Accordingly, a collection was taken out  and in a grand function organized at Pondicherry in 1946, a purse was presented to Bharathidasan. The popular legend also has it that Anna did not want to give the purse, but instead kept the purse in his palms and asked Bharathidasan to pick it up, since a poet’s hands should never be held below, in a gesture of receiving and always above, to show his benediction. This story is repeated as an instance of the extraordinary grace of Annadurai.

 

Where was Periyar in this equation? In 1946, Annadurai had not yet started the DMK and was very much in the DK, led by EV Ramasamy. It was Bharathidasan’s stand that since EV Ramasamy was not an ethnic Tamil, a separate political led by Tamils was required. He had apparently refused Ramasamy’s proposal to publish some of his poetry. There was, thus, some ill-feeling between the two.

It is reported that Ramasamy was against any such collection for the personal use of Bharathidasan. His reasoning was that Bharathidasan had never left his employment as a Government teacher, continued to draw his salary and was entitled for a pension and hence did not really need this money. He also published his works commercially and was thus entitled to an income from his writing also. Additionally, Bharathidasan’s personal lifestyle did not guarantee that he would manage a large sum well. Periyar Ramasamy was also annoyed that he had not been consulted and is reported to have said – ‘Someone writes a couple of songs and becomes a Revolutionary Poet. Does this warrant so much expenditure and effort?’

 

It may be noted that Bharathidasan was never against British rule, had never participated in the Indian freedom struggle, nor in the anti-Hindi agitations of 1937 and as a consequence had never been imprisoned. His only imprisonment was on account of an accusation of personal misdemeanour on Bharathidasan’s part.
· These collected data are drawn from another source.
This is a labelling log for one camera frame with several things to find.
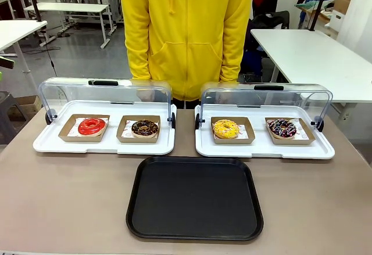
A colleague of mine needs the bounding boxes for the black plastic serving tray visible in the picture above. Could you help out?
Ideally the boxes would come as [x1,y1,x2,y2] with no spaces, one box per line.
[126,156,264,242]

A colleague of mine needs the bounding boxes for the white table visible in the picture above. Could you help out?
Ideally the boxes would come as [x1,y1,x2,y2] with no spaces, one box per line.
[0,19,48,74]
[250,28,372,141]

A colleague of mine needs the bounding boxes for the yellow glazed sprinkled donut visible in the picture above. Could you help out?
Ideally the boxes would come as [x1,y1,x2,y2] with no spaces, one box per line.
[213,119,240,139]

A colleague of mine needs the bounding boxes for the brown cardboard donut tray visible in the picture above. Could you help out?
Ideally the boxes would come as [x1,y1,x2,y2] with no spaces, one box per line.
[116,114,162,144]
[264,117,316,146]
[210,116,256,145]
[58,114,110,143]

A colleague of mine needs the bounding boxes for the white workbench with shelf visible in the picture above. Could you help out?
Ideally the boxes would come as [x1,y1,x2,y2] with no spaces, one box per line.
[24,0,118,49]

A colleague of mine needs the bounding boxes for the chocolate donut with colourful sprinkles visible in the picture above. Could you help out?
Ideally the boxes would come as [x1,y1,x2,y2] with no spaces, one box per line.
[268,118,298,139]

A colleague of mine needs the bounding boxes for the white storage box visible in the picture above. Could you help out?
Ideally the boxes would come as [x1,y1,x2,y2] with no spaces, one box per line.
[330,9,346,37]

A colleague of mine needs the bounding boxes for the white display tray base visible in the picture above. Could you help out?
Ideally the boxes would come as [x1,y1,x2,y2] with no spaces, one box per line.
[194,104,336,160]
[33,99,177,156]

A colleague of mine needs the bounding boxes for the red glazed donut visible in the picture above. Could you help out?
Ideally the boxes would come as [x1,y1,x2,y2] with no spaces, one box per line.
[77,117,106,138]

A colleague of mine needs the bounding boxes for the black and green gripper part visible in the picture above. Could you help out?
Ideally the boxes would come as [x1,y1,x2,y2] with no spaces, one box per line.
[0,56,15,83]

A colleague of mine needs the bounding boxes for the clear plastic roll-top lid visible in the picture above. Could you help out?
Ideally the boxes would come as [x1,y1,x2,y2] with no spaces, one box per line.
[195,81,333,132]
[38,77,176,129]

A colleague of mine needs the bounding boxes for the grey metal stool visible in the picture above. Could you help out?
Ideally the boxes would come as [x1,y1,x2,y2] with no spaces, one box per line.
[0,91,30,145]

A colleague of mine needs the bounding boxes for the black office chair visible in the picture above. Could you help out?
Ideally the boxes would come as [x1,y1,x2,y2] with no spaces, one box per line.
[249,10,291,30]

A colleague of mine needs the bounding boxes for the person in yellow hoodie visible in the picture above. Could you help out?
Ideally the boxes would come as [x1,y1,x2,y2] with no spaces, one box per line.
[120,0,254,110]

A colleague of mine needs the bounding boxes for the chocolate donut with nut crumbs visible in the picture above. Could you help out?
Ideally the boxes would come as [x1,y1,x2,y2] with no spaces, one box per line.
[131,120,159,138]

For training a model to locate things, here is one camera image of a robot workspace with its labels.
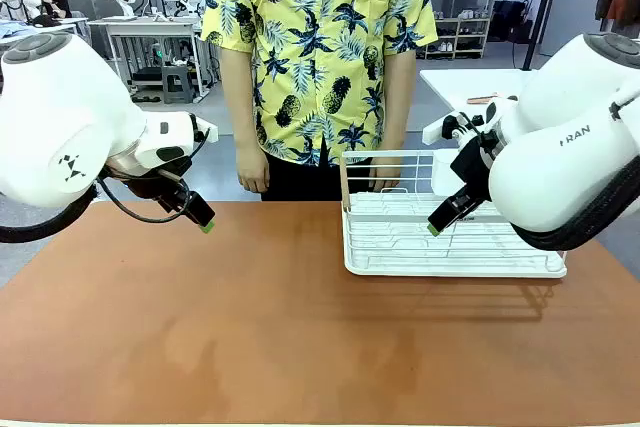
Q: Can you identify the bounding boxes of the black tripod stand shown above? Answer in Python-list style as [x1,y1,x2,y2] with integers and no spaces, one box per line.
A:
[521,0,567,73]

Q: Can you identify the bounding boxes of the white shoe shelf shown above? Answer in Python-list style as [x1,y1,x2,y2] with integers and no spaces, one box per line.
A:
[423,16,492,61]

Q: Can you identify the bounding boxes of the person's left hand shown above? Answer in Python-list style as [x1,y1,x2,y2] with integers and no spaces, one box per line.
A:
[371,155,404,194]

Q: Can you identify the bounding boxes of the person's right forearm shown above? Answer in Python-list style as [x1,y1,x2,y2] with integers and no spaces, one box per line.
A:
[219,45,267,149]

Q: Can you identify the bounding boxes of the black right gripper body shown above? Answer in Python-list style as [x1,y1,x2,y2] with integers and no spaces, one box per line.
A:
[449,131,502,204]

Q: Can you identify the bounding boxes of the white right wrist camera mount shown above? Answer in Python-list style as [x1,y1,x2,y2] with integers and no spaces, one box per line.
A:
[421,101,519,146]

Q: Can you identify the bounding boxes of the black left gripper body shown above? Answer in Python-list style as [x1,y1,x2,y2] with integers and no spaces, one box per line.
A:
[124,158,197,216]

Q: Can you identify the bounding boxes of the black bag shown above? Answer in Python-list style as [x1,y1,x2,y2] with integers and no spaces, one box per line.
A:
[488,0,532,44]

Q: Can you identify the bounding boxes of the white desk with blue cloth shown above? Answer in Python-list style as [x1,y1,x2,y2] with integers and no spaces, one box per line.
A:
[0,16,92,48]

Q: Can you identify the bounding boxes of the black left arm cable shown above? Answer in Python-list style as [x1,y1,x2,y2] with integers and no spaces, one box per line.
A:
[96,126,211,225]

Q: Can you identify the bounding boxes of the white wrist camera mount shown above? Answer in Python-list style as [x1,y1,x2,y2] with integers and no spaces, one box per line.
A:
[421,101,519,146]
[193,115,220,145]

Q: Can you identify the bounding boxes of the white cutlery holder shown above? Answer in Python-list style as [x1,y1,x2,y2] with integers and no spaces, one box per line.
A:
[431,151,470,198]

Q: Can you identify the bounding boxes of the person in yellow shirt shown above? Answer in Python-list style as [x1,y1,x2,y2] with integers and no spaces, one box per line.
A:
[199,0,440,168]

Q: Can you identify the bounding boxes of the person's right hand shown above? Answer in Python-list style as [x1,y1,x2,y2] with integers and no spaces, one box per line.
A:
[235,142,272,195]

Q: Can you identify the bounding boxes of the white background desk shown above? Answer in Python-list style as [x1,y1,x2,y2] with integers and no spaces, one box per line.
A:
[88,15,212,99]

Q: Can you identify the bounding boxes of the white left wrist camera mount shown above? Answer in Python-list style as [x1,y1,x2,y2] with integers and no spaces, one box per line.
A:
[193,115,220,145]

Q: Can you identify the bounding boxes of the white side table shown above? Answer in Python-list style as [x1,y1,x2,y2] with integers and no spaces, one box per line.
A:
[419,68,537,113]

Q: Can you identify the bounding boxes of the grey plastic stool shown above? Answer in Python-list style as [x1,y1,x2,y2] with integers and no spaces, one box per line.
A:
[160,64,196,105]

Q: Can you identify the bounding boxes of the white wire dish rack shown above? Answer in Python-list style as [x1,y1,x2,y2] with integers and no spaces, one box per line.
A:
[339,149,569,279]

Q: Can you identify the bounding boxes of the black trousers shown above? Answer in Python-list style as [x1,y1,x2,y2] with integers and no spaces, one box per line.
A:
[259,150,374,203]

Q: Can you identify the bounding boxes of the person's left forearm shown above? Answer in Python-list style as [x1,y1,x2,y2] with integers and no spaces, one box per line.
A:
[381,49,419,159]
Having made his opinion felt, Ramasamy did pledge a sum of Rs 150 for this purpose. It is not known whether he really did pay this amount.

 

In Bharathidasan’s own account, the total sum announced was Rs 25,000, but he claimed to have received only Rs 20,000. He also claimed that 4 different people had announced that the expensive shawl he was honoured with at the function was their contribution. Further, he claimed that he never got to see the receipts for funds collected in his name, even though ‘Murasoli’, Annadurai’s daily publication, in its coverage of the event announced that all receipts had been handed over to Bharathidasan.

 

In 1958, K S Rathinam a.k.a. B Dasan writes – ‘People tell me that Annadurai gave me a stage, a grand shawl and handsome purse. Was it Annadurai who spent this money? What was his situation at that time?’. He then proceeded to unleash a flowery, metaphorical torrent of abuse directed at Annadurai’s female relatives. The accusation was that Annadurai was dependent upon their earnings in a very unflattering manner. Let us not go there beyond.

 

He also implied that Annadurai curried favour with T N Raman and had himself included in the committee to conduct the purse-gifting function. He implied that Annadurai and T N Raman had some caste connection. It may be noted that C N Annadurai was a Kaikolar, a Sengunthar sub-caste with the title Mudaliar. Bharathidasan also belonged to the same Senguntha  Mudaliar caste. One wonders what was the implication behind Bharathidasan’ characterization of the friendship between ‘two melams’ (drums).

 

Going beyond these limited references may take us into Dravidian politics sphere, and sans scholarship, they surely do not belong here.